The Atlas group offers the Atlas cement mix for flooring and cementitious underlays using traditional methods..

It can be used for making floors or underlays in the following types: bonded to an existing base (min. Layer thickness -20 mm), on a release layer (min. Layer thickness -35 mm), “floating” (min. Layer thickness -40 mm) or in heating systems with underfloor heating (minimum layer thickness above the heating element -25 mm).

Atlas floor cement mix is ​​a ready-made, dry mix of cements, mineral aggregates, and modifying agents, thanks to which a material with improved technical parameters is obtained (compared to typical cement mixes). It is characterized by good adhesion, high ductility and increased flexural strength, making it a universal product. The simplicity of preparation of the mass, as well as its operating parameters, make it very easy to use, convenient and economical. Optimally matched setting time (up to approx. 3 hours) and the rapid achievement of the initial strength enables the floor to be used earlier and shortens the construction cycle. Cement mix for Atlas floor frost and water resistant.

The mass is prepared by pouring the dry mixture into a container with a measured amount of water (in a proportion of 2.4 – 4.5 liters of water per pack of 30 kg) and stirring until a homogeneous consistency is obtained. This is best done with a drill with a stirrer, continuous feed mixer or concrete mixer. The mass is ready for use immediately after stirring and should be used within 1 hour. The proportions of added water are adjusted empirically, guided by the desired consistency of the solution, the type of base and atmospheric conditions. The use of the wrong amount of water for the preparation of the mass leads to a decrease in the strength parameters of the floor or sublayer.
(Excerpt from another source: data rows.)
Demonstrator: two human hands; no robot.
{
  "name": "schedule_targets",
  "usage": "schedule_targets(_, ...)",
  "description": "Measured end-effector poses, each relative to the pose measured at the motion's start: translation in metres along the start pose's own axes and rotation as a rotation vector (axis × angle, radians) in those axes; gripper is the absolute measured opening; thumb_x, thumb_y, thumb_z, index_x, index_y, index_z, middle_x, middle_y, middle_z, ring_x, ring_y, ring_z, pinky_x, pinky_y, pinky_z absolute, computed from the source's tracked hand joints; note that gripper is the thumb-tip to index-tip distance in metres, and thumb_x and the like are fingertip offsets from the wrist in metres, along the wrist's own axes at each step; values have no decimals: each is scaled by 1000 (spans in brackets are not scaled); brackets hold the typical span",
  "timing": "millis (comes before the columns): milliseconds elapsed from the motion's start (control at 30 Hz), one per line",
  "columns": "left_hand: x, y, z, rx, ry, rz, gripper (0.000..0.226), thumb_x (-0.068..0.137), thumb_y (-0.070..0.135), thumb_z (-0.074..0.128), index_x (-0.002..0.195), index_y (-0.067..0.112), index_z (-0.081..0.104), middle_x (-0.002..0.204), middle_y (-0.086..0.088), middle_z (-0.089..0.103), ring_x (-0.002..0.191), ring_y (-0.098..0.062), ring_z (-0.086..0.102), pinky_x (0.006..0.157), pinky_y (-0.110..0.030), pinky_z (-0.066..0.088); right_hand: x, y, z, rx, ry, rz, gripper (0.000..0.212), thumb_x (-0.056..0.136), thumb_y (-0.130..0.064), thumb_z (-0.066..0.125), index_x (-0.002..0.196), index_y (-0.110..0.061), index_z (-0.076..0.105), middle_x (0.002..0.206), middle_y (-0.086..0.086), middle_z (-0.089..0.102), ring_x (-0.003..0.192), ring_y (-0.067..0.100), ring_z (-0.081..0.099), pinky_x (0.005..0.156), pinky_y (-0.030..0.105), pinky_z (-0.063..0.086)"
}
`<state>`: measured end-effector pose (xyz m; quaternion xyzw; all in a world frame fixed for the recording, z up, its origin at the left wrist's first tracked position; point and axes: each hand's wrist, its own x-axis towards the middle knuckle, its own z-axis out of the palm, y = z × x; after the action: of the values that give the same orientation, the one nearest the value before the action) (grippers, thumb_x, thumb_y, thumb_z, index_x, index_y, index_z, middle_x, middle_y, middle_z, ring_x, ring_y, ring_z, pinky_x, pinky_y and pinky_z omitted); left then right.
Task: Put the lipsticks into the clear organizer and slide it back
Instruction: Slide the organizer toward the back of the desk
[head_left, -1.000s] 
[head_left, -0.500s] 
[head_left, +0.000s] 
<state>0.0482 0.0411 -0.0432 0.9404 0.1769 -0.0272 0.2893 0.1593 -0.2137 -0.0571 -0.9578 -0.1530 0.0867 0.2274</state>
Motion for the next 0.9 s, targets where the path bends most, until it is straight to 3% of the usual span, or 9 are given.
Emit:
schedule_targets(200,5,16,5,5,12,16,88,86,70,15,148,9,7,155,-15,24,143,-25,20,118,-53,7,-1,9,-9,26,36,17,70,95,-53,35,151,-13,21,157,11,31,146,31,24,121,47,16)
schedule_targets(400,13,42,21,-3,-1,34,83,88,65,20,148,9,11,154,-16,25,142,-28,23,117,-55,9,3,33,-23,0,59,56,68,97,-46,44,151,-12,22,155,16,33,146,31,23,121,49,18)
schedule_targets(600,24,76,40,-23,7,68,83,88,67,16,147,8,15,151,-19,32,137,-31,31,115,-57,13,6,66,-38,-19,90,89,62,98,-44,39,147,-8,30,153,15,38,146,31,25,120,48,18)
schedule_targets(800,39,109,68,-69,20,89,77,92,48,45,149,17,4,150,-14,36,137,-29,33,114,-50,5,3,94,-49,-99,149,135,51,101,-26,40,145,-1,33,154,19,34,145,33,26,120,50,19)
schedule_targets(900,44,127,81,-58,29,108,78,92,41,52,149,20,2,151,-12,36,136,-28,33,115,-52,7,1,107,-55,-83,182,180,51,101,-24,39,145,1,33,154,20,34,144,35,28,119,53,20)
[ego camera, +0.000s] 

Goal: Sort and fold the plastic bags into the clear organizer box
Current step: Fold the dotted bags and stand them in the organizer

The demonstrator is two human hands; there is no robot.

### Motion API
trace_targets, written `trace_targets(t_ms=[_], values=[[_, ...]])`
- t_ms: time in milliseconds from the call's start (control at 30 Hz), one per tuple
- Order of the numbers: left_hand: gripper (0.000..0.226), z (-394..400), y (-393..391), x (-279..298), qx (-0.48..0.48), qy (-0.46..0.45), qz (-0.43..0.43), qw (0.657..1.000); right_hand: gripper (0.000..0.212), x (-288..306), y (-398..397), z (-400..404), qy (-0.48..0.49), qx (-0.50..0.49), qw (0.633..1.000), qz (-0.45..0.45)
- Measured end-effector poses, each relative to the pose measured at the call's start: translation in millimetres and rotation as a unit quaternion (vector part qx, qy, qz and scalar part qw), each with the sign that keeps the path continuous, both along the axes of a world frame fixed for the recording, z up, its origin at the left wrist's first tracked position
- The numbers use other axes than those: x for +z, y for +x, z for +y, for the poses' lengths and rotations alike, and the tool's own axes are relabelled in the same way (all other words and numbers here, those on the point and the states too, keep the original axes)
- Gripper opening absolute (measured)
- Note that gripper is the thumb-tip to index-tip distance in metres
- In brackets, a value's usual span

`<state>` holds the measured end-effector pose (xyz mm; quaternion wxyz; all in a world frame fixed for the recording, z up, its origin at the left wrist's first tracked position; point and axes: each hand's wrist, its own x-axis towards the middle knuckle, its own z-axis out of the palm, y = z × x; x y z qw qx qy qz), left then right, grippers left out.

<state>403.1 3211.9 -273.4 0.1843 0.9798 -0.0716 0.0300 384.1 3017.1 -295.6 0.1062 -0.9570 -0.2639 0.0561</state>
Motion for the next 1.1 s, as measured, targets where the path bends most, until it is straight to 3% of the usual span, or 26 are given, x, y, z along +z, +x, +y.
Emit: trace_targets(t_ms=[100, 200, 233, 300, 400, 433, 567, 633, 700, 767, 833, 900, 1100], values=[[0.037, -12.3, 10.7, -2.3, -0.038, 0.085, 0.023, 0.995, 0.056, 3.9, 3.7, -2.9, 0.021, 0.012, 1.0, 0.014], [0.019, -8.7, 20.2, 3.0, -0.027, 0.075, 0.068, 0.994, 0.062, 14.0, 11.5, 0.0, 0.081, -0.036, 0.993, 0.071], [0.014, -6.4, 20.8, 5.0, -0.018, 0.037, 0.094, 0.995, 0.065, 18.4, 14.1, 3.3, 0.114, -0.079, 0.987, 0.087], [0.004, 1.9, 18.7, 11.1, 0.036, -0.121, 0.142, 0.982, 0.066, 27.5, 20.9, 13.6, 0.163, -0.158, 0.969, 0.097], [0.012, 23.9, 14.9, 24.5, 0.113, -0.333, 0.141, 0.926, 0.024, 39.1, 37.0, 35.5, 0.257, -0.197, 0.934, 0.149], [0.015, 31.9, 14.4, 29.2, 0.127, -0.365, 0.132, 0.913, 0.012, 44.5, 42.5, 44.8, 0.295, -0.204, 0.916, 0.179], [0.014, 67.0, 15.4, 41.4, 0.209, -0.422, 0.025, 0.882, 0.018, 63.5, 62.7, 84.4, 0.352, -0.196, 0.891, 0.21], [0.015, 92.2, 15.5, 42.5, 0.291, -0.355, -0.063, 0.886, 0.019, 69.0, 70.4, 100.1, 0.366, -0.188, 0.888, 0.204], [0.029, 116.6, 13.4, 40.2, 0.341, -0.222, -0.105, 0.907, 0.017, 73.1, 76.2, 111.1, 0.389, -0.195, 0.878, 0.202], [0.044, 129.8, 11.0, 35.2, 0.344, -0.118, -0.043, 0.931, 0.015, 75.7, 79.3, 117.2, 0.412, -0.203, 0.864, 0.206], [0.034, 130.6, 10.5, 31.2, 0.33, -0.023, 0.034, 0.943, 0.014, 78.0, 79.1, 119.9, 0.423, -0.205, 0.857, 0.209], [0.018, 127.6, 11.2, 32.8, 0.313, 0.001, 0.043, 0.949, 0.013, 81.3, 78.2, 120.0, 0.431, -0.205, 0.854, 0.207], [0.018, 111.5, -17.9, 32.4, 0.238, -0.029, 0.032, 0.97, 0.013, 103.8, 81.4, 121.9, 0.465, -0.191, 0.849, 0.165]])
But, despite all the efforts, using a cement-sand mixture is quite difficult to get a perfectly flat base. The fact is that in order to ensure strength and normal resistance to cracks, such mixtures must have a coarse aggregate (grains of sand up to 2-3 mm and even more). Such a composition will always have a rough surface upon drying. Accordingly, it is not recommended to glue linoleum, carpet, or lay parquet on such a screed..

A conscientious foreman, knowing these features of “rough” screeds, must offer the customer a more complex, combined option. In which on the primary screed is a concrete mixture, a second layer of European self-leveling mixtures is placed.